Searchable abstracts of presentations at key conferences in endocrinology
Endocrine Abstracts (2016) 41 EP357 | DOI: 10.1530/endoabs.41.EP357

ECE2016 Eposter Presentations Clinical case reports - Thyroid/Others (71 abstracts)

Postpartum osteoporosis associated with hypercalcemia and hypoparathyroidism

Nur Kebapci , Goknur Yorulmaz & Aysen Akalın


Eskisehir Osmangazi University School of Medicine, Eskisehir, Turkey.
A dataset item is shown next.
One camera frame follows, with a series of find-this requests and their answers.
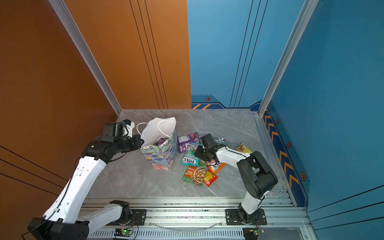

A lactating 31-year-old woman who developed L5 vertebral compression fracture 2 months after the delivery of her first child is presented. Serum concentrations of Ca was 10.24 mg/dl (8.6–10.2 mg/dl), phosphorus was 4.1 mg/dl (2.7–4.5 mg/dl), albumin was 4.6 mg/dl, ALP was 210 U/l (35–105 U/l), PTH was 13.8 pg/ml (15–65). There was axial osteoporosis, as assessed by dual-energy X-ray absorptiometry. Z score; L1 (−3), L2 (−3.8), L3 (−3.8), L4 (−3.6). CCr 127 ml/min, 24 h Ca excretion was 153.4 mg. 25-hydroxyvitamin D was 10.9 ng/ml. Causes for secondary osteoporosis were excluded. She was diagnosed as postpartum osteoporosis associated with hypercalcemia and probable parathyroid hormon-related protein (PTHrP) hypersecretion. Studies have established that the exogenous production of vitamin D requirements fall during breast-feeding through a PTHrP and prolactin mediated mechanisms. PTHrP is known to be physiological present in some tissues, especially in brest milk. Production of PTHrP from the mammary gland in response to elevated prolactin and lower estradiol levels leads to calcium and phosphate mobilization from bone. Its role in control of total milk calcium content is postulated, and PTHrP may also regulate mammary blood flow through vasodilatory mechanisms. Our case highlights the importance of the possible aetiological role for parathyroid hormone-related peptide in derangements in calcium metabolism with postpartum osteoporosis during lactation.